Records:
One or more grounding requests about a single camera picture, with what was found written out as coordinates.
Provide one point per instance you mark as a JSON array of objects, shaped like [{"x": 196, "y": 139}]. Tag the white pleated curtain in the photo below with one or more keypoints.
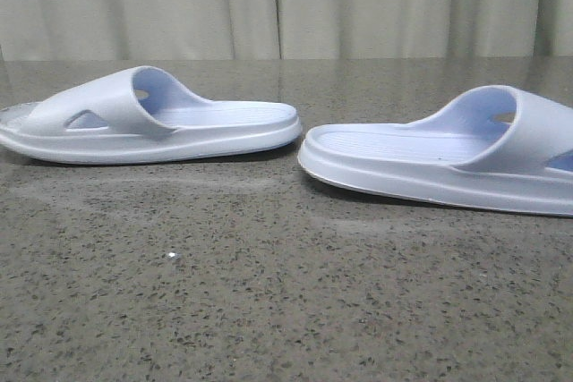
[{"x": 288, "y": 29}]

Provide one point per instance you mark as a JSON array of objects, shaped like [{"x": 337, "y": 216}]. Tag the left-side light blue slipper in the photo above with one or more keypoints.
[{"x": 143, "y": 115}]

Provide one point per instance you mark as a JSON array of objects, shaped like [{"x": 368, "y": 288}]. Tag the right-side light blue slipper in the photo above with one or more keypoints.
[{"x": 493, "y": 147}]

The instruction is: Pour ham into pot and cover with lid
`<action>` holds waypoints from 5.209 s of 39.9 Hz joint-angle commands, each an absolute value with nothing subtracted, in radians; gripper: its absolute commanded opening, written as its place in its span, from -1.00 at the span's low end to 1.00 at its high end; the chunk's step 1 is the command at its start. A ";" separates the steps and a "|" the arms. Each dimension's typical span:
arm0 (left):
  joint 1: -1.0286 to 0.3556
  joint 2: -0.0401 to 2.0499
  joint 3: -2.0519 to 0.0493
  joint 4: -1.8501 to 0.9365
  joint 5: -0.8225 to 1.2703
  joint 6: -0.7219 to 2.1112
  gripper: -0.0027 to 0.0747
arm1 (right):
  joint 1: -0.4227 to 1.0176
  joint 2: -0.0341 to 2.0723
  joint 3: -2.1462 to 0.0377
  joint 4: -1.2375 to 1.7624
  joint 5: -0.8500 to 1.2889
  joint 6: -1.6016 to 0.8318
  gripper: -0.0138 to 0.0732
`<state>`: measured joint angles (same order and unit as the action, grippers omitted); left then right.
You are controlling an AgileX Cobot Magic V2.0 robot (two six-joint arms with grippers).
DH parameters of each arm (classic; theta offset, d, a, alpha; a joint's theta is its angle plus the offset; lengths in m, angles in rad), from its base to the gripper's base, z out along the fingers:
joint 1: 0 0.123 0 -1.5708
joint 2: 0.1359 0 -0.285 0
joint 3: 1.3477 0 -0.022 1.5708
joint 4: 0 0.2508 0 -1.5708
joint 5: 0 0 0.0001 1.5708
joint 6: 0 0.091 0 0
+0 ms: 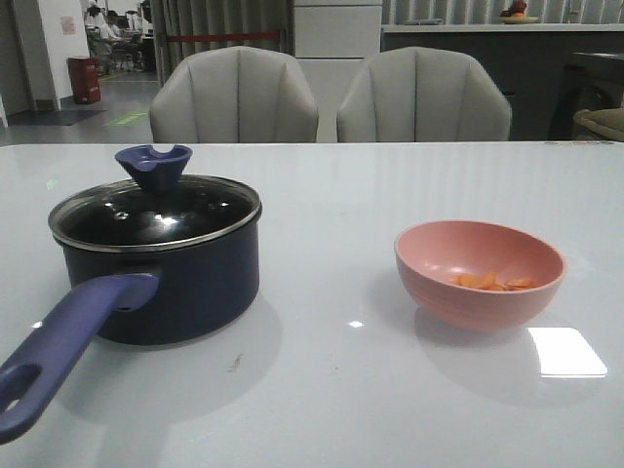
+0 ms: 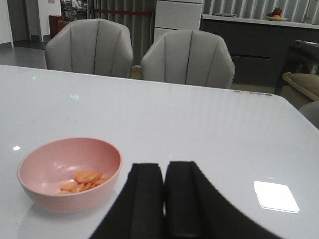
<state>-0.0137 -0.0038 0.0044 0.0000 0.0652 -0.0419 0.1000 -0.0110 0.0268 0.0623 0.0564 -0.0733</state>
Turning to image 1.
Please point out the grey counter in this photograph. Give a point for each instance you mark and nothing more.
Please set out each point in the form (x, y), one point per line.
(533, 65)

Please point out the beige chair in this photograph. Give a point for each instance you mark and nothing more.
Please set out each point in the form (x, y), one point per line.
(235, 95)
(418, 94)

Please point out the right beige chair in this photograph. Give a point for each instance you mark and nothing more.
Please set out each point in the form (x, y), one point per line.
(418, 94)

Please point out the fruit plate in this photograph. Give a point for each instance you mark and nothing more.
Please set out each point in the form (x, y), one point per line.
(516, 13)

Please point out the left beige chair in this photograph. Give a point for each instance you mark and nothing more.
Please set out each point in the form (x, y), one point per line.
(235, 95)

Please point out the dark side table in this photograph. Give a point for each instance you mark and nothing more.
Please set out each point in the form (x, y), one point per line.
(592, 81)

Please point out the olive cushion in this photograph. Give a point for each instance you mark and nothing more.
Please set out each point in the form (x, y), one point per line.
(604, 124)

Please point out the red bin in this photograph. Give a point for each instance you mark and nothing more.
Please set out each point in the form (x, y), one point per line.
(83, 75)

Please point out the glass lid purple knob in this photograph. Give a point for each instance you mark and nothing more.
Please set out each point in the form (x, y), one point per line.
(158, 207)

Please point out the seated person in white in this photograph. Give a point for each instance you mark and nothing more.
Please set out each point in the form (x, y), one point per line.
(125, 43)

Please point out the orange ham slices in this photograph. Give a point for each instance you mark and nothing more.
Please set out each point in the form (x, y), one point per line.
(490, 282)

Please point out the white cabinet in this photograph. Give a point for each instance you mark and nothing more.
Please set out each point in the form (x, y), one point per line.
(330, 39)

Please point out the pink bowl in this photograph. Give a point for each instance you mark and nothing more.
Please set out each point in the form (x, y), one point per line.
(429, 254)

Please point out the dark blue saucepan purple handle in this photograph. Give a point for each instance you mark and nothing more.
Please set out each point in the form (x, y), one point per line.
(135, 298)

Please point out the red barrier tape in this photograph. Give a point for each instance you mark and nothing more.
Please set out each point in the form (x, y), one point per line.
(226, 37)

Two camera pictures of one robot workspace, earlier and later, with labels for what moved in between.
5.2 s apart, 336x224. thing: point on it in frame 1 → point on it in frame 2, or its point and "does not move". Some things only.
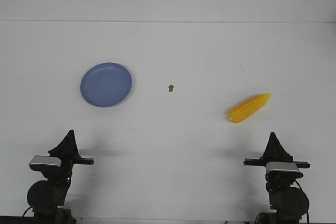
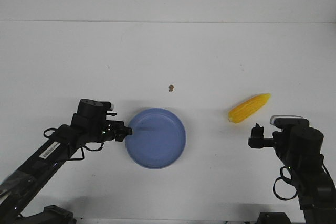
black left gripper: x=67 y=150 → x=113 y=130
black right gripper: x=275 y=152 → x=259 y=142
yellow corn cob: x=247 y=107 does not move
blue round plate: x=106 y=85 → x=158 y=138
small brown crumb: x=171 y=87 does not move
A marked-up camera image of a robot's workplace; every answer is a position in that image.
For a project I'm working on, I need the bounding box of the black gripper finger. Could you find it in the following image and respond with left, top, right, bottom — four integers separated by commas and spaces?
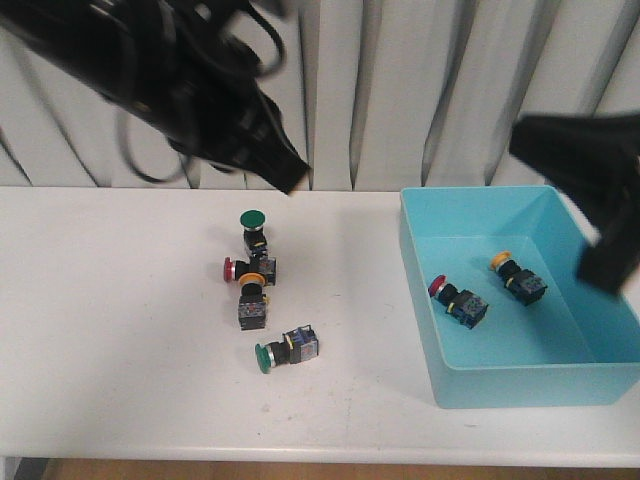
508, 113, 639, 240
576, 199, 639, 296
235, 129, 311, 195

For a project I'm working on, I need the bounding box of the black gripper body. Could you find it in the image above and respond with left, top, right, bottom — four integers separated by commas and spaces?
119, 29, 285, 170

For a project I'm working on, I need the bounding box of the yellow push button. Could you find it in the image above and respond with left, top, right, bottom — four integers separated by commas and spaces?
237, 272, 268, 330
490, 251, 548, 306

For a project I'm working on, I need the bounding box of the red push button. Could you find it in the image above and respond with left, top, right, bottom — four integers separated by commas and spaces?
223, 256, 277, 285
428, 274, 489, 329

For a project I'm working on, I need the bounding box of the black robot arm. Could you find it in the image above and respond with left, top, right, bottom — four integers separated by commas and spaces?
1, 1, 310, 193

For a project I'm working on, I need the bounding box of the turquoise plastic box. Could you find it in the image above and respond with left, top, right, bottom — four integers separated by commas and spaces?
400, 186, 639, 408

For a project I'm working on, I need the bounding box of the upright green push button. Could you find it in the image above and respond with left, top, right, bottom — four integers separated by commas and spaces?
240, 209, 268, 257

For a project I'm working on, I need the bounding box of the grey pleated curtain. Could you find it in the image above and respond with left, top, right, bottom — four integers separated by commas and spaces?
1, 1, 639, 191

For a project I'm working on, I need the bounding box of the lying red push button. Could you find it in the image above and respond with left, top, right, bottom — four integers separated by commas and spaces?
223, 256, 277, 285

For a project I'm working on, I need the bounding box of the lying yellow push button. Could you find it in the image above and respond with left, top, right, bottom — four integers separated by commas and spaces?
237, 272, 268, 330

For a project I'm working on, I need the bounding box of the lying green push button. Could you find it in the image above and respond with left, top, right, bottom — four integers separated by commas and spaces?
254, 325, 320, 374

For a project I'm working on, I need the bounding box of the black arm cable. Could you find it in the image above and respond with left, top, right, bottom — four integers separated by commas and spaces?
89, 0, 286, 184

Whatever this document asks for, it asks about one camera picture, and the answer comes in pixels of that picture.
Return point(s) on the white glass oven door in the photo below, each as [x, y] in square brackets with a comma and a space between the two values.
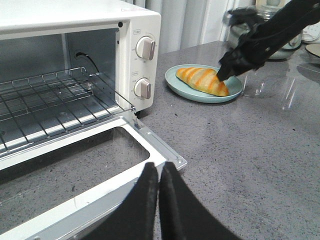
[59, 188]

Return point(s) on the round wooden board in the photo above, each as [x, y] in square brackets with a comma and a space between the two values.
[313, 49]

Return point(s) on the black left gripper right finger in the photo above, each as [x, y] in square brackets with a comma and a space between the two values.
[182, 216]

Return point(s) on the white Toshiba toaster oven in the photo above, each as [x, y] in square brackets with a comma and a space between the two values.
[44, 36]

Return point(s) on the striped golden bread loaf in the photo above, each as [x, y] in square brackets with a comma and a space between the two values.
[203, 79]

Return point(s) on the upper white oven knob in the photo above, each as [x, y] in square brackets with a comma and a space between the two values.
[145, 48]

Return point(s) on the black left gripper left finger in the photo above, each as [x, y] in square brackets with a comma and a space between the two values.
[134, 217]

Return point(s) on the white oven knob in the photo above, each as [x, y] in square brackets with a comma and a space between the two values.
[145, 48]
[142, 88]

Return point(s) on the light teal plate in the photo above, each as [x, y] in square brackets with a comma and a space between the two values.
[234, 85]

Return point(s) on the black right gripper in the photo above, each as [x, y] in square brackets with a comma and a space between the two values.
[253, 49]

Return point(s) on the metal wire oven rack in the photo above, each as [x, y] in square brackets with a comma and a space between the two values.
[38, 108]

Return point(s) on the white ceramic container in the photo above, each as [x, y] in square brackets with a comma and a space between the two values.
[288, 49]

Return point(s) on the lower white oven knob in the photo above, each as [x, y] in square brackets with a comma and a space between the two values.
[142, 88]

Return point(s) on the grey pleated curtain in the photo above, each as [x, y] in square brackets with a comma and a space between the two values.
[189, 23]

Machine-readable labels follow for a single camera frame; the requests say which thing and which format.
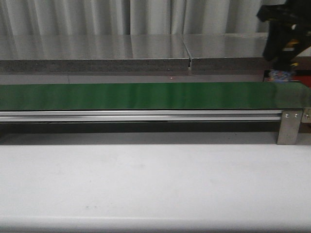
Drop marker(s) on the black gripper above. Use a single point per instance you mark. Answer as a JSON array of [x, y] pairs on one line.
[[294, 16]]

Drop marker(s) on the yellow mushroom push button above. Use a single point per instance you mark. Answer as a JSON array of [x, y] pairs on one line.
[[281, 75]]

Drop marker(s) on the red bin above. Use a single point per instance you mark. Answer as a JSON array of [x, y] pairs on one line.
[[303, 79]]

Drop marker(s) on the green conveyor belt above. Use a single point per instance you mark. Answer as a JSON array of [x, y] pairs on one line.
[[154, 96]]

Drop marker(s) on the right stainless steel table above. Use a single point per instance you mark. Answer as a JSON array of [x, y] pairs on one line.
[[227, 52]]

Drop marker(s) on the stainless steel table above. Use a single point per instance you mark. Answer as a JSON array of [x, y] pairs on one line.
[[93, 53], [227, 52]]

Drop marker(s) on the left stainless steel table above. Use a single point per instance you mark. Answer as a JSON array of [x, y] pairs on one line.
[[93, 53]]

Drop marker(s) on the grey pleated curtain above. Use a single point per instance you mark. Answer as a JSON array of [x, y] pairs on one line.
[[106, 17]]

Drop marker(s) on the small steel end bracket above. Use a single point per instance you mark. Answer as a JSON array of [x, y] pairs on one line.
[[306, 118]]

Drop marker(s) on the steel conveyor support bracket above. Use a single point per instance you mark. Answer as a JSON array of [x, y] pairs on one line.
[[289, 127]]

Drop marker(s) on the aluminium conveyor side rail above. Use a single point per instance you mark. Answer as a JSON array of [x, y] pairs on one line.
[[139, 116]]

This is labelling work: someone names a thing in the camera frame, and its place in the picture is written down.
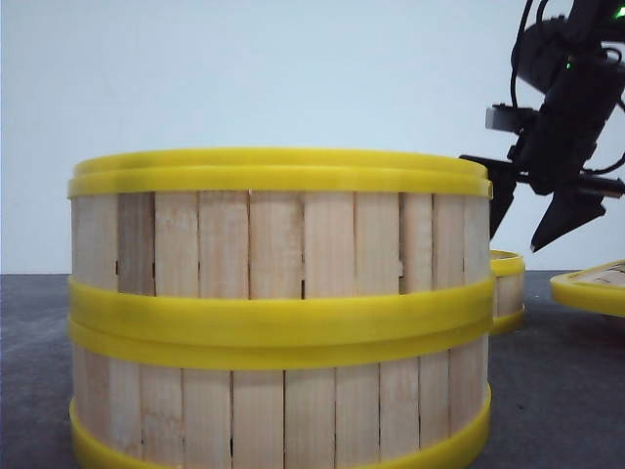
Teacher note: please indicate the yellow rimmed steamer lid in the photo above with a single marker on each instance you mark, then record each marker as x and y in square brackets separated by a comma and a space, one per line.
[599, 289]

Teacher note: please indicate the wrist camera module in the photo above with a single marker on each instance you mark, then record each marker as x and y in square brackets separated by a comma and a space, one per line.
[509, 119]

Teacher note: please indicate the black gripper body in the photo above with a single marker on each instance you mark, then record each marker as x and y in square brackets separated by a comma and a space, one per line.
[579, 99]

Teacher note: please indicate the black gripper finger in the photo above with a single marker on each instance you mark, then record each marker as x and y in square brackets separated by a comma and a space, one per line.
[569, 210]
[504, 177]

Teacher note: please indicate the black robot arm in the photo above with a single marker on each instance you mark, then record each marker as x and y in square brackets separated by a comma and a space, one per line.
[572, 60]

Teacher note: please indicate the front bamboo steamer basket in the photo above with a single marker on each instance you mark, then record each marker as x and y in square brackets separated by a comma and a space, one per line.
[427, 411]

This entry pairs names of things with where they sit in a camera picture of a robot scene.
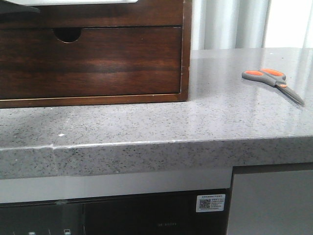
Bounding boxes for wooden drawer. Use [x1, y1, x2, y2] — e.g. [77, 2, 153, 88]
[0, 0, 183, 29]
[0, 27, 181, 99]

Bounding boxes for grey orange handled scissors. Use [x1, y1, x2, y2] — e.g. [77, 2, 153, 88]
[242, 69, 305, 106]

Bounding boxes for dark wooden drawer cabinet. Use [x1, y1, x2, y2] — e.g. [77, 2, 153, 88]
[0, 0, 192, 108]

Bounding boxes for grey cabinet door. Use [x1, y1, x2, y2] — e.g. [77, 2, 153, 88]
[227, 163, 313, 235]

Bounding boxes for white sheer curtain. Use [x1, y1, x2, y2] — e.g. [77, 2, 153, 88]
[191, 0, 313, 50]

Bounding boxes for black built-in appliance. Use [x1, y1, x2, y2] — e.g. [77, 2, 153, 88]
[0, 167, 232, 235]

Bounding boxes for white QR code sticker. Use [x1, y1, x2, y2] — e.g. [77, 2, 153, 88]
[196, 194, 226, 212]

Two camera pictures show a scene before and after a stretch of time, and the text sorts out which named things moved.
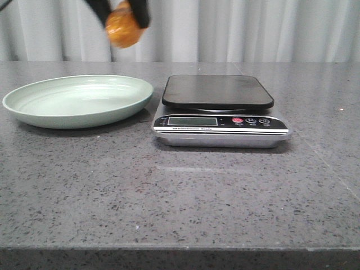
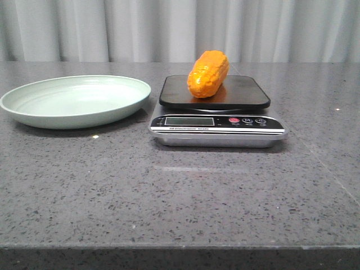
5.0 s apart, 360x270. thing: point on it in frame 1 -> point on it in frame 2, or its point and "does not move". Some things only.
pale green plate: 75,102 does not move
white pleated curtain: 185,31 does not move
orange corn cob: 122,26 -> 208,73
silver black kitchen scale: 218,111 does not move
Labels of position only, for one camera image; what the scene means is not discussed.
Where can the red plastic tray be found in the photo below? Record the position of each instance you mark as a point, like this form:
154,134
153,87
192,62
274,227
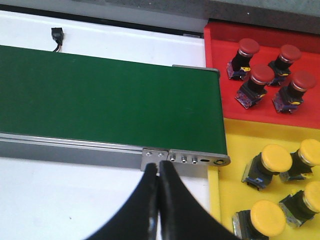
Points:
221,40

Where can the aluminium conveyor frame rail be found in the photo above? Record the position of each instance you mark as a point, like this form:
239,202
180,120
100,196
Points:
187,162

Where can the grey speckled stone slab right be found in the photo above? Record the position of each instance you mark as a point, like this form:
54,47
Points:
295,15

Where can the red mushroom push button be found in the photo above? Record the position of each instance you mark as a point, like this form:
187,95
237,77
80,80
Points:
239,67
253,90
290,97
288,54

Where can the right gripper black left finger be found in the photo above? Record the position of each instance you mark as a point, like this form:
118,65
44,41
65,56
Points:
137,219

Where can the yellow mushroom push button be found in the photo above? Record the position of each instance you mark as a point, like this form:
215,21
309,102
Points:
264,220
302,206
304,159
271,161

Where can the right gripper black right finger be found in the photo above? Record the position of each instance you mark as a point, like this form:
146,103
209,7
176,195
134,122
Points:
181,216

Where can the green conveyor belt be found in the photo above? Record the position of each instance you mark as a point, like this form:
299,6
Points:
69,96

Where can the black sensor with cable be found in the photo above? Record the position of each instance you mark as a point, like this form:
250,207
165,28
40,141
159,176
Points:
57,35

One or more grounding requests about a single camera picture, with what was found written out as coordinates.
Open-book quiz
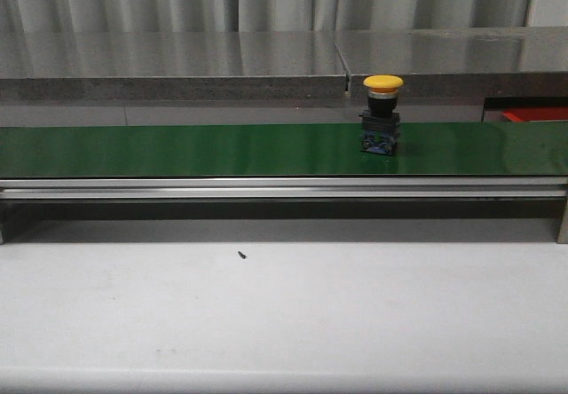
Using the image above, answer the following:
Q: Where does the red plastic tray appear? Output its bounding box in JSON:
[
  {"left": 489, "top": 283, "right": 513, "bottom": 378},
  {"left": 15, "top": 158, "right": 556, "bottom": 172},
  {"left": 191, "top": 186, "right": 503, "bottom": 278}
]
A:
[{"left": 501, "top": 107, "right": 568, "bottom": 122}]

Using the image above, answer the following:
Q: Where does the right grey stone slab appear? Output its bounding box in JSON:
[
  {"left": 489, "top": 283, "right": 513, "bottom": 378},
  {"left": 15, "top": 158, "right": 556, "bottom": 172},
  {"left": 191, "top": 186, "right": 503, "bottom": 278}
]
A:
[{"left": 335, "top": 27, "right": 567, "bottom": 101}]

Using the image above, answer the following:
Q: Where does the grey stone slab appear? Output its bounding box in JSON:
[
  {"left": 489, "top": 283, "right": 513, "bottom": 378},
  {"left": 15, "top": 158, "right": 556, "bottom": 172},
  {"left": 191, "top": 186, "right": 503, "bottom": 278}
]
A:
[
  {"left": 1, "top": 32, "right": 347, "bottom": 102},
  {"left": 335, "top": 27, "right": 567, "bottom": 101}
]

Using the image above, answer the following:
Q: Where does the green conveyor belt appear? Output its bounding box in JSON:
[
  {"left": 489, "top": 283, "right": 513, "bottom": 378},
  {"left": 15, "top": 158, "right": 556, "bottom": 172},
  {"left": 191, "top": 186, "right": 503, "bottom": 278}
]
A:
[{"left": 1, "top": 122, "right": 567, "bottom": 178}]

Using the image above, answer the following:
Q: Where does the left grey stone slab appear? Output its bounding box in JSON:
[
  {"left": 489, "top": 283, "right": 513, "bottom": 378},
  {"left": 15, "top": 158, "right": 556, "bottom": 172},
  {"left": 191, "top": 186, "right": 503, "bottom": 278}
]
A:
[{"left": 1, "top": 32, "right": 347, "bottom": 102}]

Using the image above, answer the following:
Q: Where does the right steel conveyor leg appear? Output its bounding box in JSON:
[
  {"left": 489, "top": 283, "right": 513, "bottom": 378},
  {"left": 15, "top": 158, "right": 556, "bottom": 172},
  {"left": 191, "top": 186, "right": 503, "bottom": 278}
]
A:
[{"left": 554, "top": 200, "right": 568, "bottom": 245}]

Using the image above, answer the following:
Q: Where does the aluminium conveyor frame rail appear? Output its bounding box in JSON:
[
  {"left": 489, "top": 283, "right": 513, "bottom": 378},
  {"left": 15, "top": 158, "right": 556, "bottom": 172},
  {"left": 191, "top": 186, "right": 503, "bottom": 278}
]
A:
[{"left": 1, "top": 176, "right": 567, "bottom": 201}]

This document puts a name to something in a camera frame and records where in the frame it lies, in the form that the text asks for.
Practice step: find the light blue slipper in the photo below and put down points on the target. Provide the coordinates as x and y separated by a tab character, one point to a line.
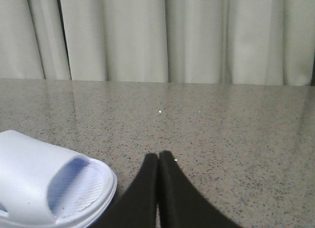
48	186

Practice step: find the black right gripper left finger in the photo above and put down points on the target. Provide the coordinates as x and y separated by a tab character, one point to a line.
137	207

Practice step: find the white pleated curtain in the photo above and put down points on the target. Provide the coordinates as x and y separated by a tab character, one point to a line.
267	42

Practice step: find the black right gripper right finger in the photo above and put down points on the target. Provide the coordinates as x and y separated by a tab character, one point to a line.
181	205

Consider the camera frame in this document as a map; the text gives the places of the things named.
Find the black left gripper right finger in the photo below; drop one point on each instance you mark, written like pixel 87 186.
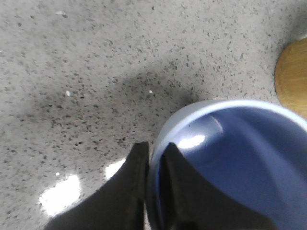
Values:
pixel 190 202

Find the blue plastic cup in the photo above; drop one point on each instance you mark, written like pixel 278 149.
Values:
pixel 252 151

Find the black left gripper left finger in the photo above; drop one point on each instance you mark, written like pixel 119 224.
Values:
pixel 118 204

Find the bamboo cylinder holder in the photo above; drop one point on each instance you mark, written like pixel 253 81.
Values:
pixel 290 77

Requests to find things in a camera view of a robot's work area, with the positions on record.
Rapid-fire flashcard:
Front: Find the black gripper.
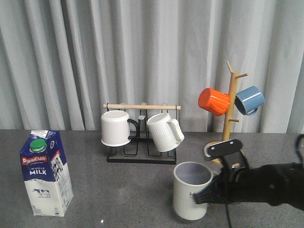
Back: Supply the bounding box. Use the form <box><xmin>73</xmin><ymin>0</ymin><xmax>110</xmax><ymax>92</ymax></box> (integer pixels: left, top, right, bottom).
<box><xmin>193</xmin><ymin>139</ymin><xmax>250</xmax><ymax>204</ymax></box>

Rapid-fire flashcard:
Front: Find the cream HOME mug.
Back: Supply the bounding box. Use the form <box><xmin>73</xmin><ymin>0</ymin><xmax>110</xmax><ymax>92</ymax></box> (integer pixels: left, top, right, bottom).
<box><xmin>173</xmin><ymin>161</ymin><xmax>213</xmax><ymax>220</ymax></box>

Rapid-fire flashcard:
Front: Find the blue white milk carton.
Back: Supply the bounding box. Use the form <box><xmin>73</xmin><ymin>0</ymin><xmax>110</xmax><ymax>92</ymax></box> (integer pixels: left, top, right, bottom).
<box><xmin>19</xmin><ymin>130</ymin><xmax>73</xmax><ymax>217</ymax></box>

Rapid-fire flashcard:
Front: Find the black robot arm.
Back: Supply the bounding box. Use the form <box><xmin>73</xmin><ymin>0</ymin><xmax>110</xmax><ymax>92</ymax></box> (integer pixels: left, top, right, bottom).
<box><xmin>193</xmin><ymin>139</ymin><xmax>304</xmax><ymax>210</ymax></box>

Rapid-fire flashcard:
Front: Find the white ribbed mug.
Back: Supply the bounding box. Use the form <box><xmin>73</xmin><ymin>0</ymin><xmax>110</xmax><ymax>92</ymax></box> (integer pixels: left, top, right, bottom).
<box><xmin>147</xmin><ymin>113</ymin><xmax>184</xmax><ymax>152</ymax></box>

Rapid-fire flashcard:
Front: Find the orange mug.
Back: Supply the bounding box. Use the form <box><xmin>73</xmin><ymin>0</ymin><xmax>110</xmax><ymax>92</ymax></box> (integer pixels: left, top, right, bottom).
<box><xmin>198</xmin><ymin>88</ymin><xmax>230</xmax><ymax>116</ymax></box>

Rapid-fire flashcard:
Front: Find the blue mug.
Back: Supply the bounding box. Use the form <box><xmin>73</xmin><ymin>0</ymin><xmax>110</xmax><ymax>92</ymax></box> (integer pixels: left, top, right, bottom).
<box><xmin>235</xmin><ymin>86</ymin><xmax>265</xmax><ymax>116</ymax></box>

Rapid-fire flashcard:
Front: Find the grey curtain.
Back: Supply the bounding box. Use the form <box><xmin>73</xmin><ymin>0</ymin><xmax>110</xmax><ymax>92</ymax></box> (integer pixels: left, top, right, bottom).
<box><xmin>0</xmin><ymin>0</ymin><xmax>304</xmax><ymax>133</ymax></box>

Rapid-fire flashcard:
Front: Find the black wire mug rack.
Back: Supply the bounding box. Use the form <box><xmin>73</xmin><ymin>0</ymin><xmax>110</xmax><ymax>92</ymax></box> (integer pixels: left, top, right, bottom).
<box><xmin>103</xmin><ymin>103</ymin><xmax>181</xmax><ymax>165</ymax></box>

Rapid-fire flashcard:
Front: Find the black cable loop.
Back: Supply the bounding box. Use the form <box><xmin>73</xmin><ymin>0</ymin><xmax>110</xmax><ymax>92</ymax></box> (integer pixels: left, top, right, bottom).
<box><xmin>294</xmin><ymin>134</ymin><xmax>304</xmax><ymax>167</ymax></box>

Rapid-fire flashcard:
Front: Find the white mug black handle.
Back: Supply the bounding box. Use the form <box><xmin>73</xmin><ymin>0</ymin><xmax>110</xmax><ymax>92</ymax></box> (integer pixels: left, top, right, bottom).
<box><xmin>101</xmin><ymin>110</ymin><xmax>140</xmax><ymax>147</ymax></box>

Task goal:
What is needed is the exact run of lines from the start of the data through the line with "joint 6: -0.7219 to 2.1112", both ends included, minus the pictures.

Answer to this exercise:
One or more grounding requests about a single camera picture, with what was found written out as coordinates.
Provide one point per instance you mark as a JSON array of objects, shaped like [{"x": 196, "y": 139}]. Tag the white pleated curtain in the photo below with one or more keypoints.
[{"x": 288, "y": 29}]

Provide one point per instance you mark as a JSON array of objects, shaped like [{"x": 337, "y": 216}]. Tag the left-side light blue slipper in the photo above with one or more keypoints.
[{"x": 143, "y": 115}]

Provide one point per instance you mark as a JSON array of objects, shaped like [{"x": 368, "y": 288}]. Tag the right-side light blue slipper in the photo above with one or more keypoints.
[{"x": 493, "y": 147}]

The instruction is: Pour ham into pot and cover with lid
`<action>` holds waypoints from 5.209 s of 39.9 Hz joint-angle commands, each an absolute value with nothing subtracted, in radians; gripper: its absolute commanded opening, written as its place in its span, from -1.00 at the span's low end to 1.00 at its high end; the chunk's step 1 is the command at its start. A ";" separates the steps and a "|" the arms. Each dimension's typical span:
arm0 (left):
  joint 1: -1.0286 to 0.3556
  joint 2: -0.0401 to 2.0499
  joint 3: -2.0519 to 0.0493
  joint 4: -1.8501 to 0.9365
  joint 5: -0.8225 to 1.2703
  joint 6: -0.7219 to 2.1112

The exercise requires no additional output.